Dataset excerpts

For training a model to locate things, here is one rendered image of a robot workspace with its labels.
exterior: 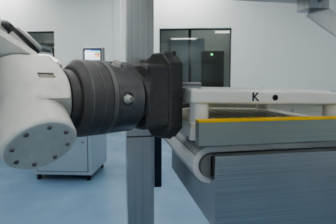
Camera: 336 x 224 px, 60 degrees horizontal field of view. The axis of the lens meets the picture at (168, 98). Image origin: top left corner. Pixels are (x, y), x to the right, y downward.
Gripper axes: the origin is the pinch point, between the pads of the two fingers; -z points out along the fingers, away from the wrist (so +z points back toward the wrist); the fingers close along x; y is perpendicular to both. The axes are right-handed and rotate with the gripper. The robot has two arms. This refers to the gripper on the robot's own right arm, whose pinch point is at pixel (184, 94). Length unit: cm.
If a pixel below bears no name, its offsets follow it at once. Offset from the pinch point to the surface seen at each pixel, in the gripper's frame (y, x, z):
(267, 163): 12.1, 8.9, -3.7
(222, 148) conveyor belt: 7.6, 7.0, 0.3
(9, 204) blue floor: -227, 99, -30
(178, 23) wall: -365, -111, -355
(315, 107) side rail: 3.8, 4.0, -41.5
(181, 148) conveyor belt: -0.4, 8.4, 0.0
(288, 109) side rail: 0.0, 4.4, -35.4
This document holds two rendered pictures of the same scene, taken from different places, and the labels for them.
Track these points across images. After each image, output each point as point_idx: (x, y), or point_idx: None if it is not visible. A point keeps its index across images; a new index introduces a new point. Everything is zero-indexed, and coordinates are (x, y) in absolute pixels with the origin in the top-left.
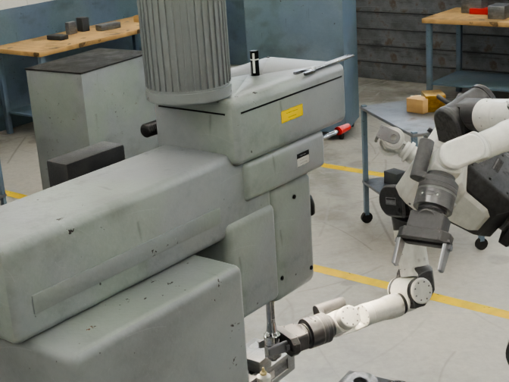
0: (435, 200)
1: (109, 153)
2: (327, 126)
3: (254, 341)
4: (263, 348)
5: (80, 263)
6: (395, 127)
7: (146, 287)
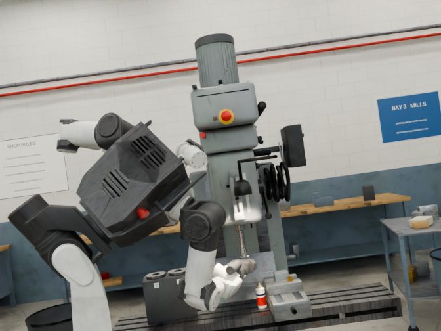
0: None
1: (283, 129)
2: (197, 129)
3: (304, 298)
4: (291, 298)
5: None
6: (181, 142)
7: None
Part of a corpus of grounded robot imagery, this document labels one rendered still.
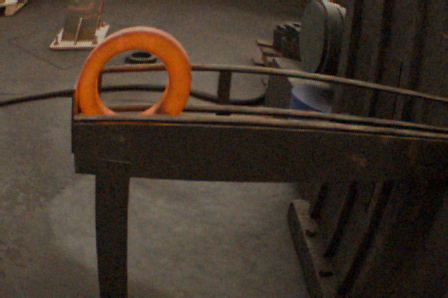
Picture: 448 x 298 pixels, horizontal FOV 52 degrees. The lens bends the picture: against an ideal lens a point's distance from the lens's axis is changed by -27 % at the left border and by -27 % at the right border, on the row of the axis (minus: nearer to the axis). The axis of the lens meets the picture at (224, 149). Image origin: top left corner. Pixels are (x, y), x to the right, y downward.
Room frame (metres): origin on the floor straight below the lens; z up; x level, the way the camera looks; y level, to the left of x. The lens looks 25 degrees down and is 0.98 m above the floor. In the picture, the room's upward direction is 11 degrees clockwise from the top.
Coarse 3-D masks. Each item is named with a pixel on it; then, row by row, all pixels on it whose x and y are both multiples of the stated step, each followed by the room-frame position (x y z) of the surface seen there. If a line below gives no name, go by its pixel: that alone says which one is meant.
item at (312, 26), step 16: (320, 0) 2.22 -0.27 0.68; (304, 16) 2.35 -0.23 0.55; (320, 16) 2.13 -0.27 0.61; (336, 16) 2.11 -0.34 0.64; (304, 32) 2.31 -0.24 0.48; (320, 32) 2.11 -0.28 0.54; (336, 32) 2.06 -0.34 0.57; (304, 48) 2.28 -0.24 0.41; (320, 48) 2.08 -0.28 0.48; (336, 48) 2.04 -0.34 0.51; (272, 64) 2.56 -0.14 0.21; (288, 64) 2.50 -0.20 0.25; (304, 64) 2.25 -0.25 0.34; (320, 64) 2.07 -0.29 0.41; (336, 64) 2.05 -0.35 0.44; (272, 80) 2.51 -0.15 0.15; (288, 80) 2.29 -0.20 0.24; (304, 80) 2.32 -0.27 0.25; (272, 96) 2.46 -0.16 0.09; (288, 96) 2.23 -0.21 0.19; (304, 192) 1.80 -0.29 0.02
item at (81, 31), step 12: (72, 0) 3.14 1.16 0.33; (84, 0) 3.16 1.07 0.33; (96, 0) 3.18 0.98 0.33; (72, 12) 3.15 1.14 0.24; (84, 12) 3.17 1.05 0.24; (96, 12) 3.18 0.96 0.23; (72, 24) 3.15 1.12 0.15; (84, 24) 3.17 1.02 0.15; (96, 24) 3.19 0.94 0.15; (60, 36) 3.27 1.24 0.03; (72, 36) 3.16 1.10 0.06; (84, 36) 3.17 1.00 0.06; (96, 36) 3.11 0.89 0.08; (60, 48) 3.02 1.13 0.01; (72, 48) 3.04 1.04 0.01; (84, 48) 3.06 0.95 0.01
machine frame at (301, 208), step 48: (384, 0) 1.30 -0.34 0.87; (432, 0) 1.08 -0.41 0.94; (384, 48) 1.30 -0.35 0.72; (432, 48) 1.05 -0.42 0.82; (336, 96) 1.64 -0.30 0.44; (384, 96) 1.26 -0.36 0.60; (336, 192) 1.45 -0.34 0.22; (384, 192) 1.11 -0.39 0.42; (432, 192) 0.99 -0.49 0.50; (336, 240) 1.31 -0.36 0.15; (336, 288) 1.12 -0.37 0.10; (384, 288) 0.99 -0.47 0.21; (432, 288) 1.03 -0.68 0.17
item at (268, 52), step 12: (288, 24) 2.89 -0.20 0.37; (300, 24) 2.99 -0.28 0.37; (276, 36) 3.09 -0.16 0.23; (288, 36) 2.85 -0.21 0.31; (264, 48) 3.08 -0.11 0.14; (276, 48) 3.08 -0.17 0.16; (288, 48) 2.83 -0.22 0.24; (252, 60) 3.26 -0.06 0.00; (264, 60) 3.18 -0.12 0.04; (300, 60) 2.61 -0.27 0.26; (264, 84) 2.84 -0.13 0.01
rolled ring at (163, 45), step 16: (128, 32) 0.78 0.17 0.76; (144, 32) 0.79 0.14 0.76; (160, 32) 0.80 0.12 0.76; (96, 48) 0.78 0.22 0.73; (112, 48) 0.78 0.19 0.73; (128, 48) 0.78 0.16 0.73; (144, 48) 0.79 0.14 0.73; (160, 48) 0.79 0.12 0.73; (176, 48) 0.80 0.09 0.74; (96, 64) 0.77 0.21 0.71; (176, 64) 0.80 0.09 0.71; (80, 80) 0.77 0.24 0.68; (96, 80) 0.79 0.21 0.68; (176, 80) 0.80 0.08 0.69; (80, 96) 0.77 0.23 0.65; (96, 96) 0.78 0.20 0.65; (176, 96) 0.80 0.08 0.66; (96, 112) 0.78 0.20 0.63; (112, 112) 0.81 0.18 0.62; (144, 112) 0.82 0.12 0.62; (160, 112) 0.80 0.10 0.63; (176, 112) 0.80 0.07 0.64
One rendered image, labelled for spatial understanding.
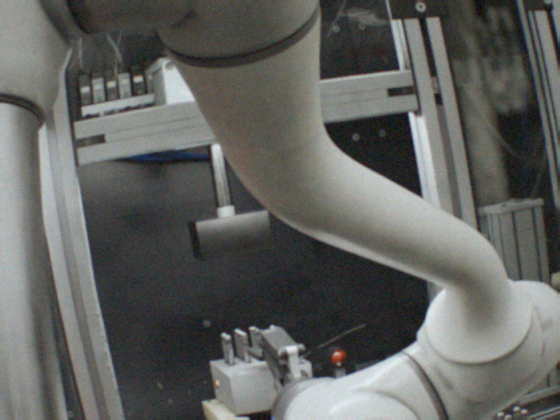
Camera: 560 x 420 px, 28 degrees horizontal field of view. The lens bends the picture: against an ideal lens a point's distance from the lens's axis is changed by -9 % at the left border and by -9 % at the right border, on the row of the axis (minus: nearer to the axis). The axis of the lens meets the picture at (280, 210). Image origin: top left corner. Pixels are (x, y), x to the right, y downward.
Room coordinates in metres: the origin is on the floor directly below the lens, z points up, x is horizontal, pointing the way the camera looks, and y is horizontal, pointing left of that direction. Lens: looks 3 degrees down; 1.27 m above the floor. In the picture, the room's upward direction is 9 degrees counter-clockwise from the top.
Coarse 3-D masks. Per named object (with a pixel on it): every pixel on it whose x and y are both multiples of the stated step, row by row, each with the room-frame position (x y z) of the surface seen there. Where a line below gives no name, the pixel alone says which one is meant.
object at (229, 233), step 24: (216, 144) 1.40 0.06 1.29; (216, 168) 1.40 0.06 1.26; (216, 192) 1.40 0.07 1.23; (216, 216) 1.43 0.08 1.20; (240, 216) 1.38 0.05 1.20; (264, 216) 1.39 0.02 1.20; (192, 240) 1.41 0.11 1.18; (216, 240) 1.37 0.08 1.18; (240, 240) 1.38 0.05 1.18; (264, 240) 1.38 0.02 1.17
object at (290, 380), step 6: (288, 372) 1.19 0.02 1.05; (288, 378) 1.18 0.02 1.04; (294, 378) 1.17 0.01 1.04; (300, 378) 1.17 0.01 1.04; (306, 378) 1.16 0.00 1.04; (312, 378) 1.16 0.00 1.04; (288, 384) 1.16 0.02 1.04; (294, 384) 1.15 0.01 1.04; (282, 390) 1.16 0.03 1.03; (276, 396) 1.16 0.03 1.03; (282, 396) 1.14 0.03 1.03; (276, 402) 1.15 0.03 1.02
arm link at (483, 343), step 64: (192, 64) 0.68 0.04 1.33; (256, 64) 0.68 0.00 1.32; (256, 128) 0.72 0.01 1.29; (320, 128) 0.76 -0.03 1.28; (256, 192) 0.78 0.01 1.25; (320, 192) 0.78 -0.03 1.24; (384, 192) 0.83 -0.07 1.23; (384, 256) 0.86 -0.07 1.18; (448, 256) 0.89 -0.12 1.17; (448, 320) 0.98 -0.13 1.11; (512, 320) 0.98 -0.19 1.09; (448, 384) 0.99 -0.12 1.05; (512, 384) 1.00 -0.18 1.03
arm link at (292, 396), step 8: (296, 384) 1.12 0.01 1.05; (304, 384) 1.11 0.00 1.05; (312, 384) 1.09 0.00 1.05; (320, 384) 1.08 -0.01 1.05; (328, 384) 1.08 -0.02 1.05; (288, 392) 1.11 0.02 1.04; (296, 392) 1.10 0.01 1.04; (304, 392) 1.08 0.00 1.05; (280, 400) 1.12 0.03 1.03; (288, 400) 1.09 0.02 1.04; (296, 400) 1.08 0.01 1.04; (280, 408) 1.10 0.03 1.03; (288, 408) 1.08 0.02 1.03; (280, 416) 1.09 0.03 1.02
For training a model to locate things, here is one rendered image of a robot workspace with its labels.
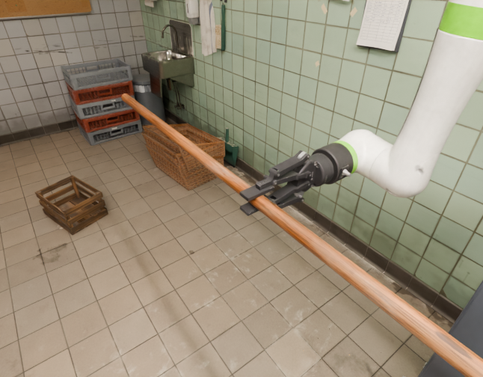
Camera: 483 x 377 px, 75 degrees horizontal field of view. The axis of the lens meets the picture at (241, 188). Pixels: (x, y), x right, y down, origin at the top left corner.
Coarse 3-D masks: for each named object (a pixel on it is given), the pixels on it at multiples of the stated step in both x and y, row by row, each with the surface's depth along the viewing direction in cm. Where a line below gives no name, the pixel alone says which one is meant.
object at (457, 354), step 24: (192, 144) 84; (216, 168) 75; (288, 216) 60; (312, 240) 55; (336, 264) 51; (360, 288) 48; (384, 288) 46; (408, 312) 43; (432, 336) 41; (456, 360) 39; (480, 360) 38
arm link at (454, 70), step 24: (432, 48) 60; (456, 48) 55; (480, 48) 54; (432, 72) 60; (456, 72) 57; (480, 72) 57; (432, 96) 61; (456, 96) 60; (408, 120) 68; (432, 120) 63; (456, 120) 64; (408, 144) 68; (432, 144) 66; (384, 168) 74; (408, 168) 70; (432, 168) 70; (408, 192) 72
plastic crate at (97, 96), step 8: (72, 88) 343; (88, 88) 316; (96, 88) 320; (104, 88) 324; (112, 88) 357; (120, 88) 358; (128, 88) 357; (72, 96) 327; (80, 96) 335; (88, 96) 335; (96, 96) 335; (104, 96) 335; (112, 96) 333; (120, 96) 338; (80, 104) 320
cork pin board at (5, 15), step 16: (0, 0) 292; (16, 0) 299; (32, 0) 306; (48, 0) 313; (64, 0) 320; (80, 0) 328; (0, 16) 298; (16, 16) 304; (32, 16) 311; (48, 16) 318
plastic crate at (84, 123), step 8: (120, 112) 346; (128, 112) 351; (136, 112) 357; (80, 120) 339; (88, 120) 330; (104, 120) 340; (112, 120) 345; (120, 120) 360; (128, 120) 355; (136, 120) 362; (88, 128) 334; (96, 128) 339; (104, 128) 344
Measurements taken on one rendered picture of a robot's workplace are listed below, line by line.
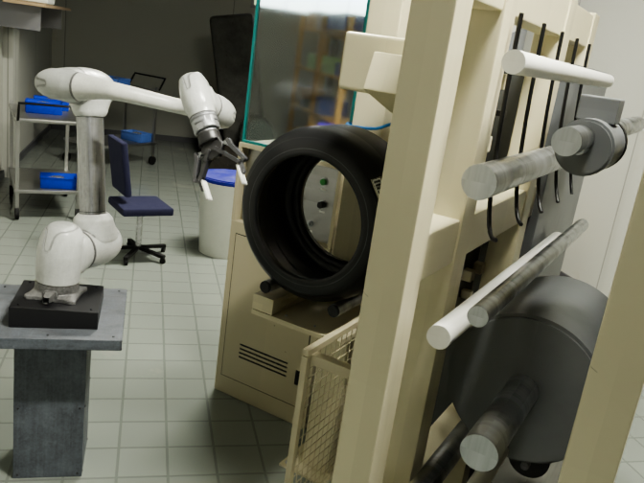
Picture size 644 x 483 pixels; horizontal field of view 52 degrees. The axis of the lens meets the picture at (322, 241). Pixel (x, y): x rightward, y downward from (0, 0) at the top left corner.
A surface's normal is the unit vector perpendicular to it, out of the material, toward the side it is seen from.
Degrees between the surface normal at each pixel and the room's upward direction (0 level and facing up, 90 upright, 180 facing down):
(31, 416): 90
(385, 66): 72
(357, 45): 90
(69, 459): 90
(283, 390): 90
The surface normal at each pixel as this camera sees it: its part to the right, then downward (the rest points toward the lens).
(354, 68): -0.51, 0.18
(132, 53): 0.23, 0.30
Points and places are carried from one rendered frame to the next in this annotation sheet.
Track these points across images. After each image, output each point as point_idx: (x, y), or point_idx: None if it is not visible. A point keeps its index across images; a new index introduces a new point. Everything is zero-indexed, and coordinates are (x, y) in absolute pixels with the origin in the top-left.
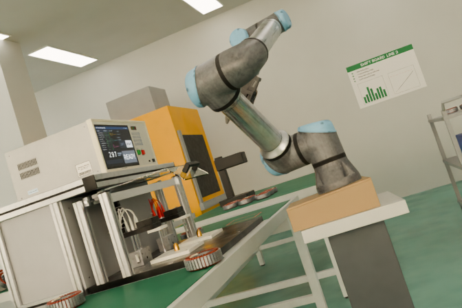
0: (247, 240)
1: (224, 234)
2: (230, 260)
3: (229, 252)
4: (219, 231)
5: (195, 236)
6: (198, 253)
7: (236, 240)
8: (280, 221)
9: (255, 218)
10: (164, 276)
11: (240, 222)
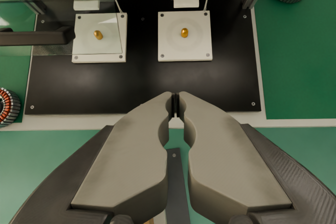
0: (99, 128)
1: (154, 80)
2: (20, 130)
3: (42, 122)
4: (196, 60)
5: (196, 23)
6: (2, 98)
7: (100, 114)
8: (299, 127)
9: (243, 104)
10: (15, 61)
11: (254, 76)
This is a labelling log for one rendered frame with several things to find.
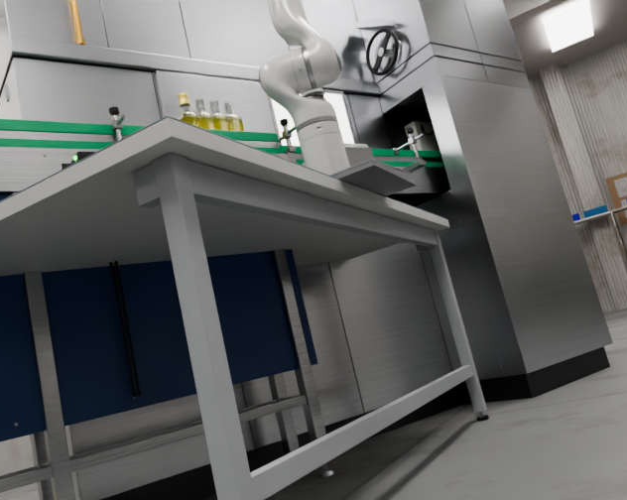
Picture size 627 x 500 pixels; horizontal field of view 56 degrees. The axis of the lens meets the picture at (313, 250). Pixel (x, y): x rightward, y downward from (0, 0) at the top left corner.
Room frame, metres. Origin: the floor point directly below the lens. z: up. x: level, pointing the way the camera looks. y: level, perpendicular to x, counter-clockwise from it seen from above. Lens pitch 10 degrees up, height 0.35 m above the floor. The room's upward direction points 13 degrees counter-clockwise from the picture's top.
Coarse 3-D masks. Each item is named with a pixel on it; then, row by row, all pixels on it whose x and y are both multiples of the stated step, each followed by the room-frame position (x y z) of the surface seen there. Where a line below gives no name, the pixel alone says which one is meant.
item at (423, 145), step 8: (416, 128) 2.74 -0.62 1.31; (424, 128) 2.78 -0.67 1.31; (432, 128) 2.81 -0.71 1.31; (408, 136) 2.78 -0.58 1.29; (416, 136) 2.75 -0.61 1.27; (424, 136) 2.77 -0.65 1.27; (432, 136) 2.80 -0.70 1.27; (416, 144) 2.76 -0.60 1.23; (424, 144) 2.76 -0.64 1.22; (432, 144) 2.79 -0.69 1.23
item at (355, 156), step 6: (348, 150) 1.88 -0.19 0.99; (354, 150) 1.89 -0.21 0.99; (360, 150) 1.91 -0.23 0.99; (366, 150) 1.93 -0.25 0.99; (348, 156) 1.87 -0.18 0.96; (354, 156) 1.89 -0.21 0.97; (360, 156) 1.91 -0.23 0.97; (366, 156) 1.92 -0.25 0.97; (372, 156) 1.94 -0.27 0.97; (354, 162) 1.89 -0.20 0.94; (360, 162) 1.90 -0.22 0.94
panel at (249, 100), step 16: (160, 80) 1.99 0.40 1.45; (176, 80) 2.03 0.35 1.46; (192, 80) 2.08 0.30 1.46; (208, 80) 2.12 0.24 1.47; (224, 80) 2.16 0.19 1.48; (240, 80) 2.21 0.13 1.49; (160, 96) 2.00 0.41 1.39; (176, 96) 2.02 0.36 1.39; (192, 96) 2.07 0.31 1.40; (208, 96) 2.11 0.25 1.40; (224, 96) 2.15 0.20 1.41; (240, 96) 2.20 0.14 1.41; (256, 96) 2.24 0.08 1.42; (176, 112) 2.02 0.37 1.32; (208, 112) 2.10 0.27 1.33; (224, 112) 2.14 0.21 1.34; (240, 112) 2.19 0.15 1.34; (256, 112) 2.23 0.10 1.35; (272, 112) 2.28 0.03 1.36; (256, 128) 2.22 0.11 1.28; (272, 128) 2.27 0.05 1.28; (352, 128) 2.54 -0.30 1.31
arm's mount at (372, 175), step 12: (348, 168) 1.36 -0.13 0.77; (360, 168) 1.35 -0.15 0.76; (372, 168) 1.35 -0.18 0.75; (384, 168) 1.39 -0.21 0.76; (396, 168) 1.48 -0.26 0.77; (348, 180) 1.40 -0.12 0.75; (360, 180) 1.43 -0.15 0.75; (372, 180) 1.45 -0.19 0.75; (384, 180) 1.48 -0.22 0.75; (396, 180) 1.51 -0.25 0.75; (408, 180) 1.55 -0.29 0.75; (384, 192) 1.61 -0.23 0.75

▶ **The problem**: Can you repeat, word for word, every line above from the one containing "Camera: 483 x" down to the one containing "object at (457, 354), step", including both?

▶ **Response to the task**:
Camera: 483 x 377 px, 75 degrees horizontal field of view. The axis of the lens meets the picture at (241, 188). Pixels: (x, y), x right, y down, origin at the top left corner.
Coarse 3-D masks: for each named object (a pixel on it is given), the pixels on it at multiples of the stated step in both x and y, row by row, each with the surface's depth along the viewing direction in cm. Where a line below gives no name, the pixel alone says which one is meant.
object at (457, 354), step 24: (192, 144) 84; (216, 168) 75; (288, 216) 60; (312, 240) 55; (336, 264) 51; (360, 288) 48; (384, 288) 46; (408, 312) 43; (432, 336) 41; (456, 360) 39; (480, 360) 38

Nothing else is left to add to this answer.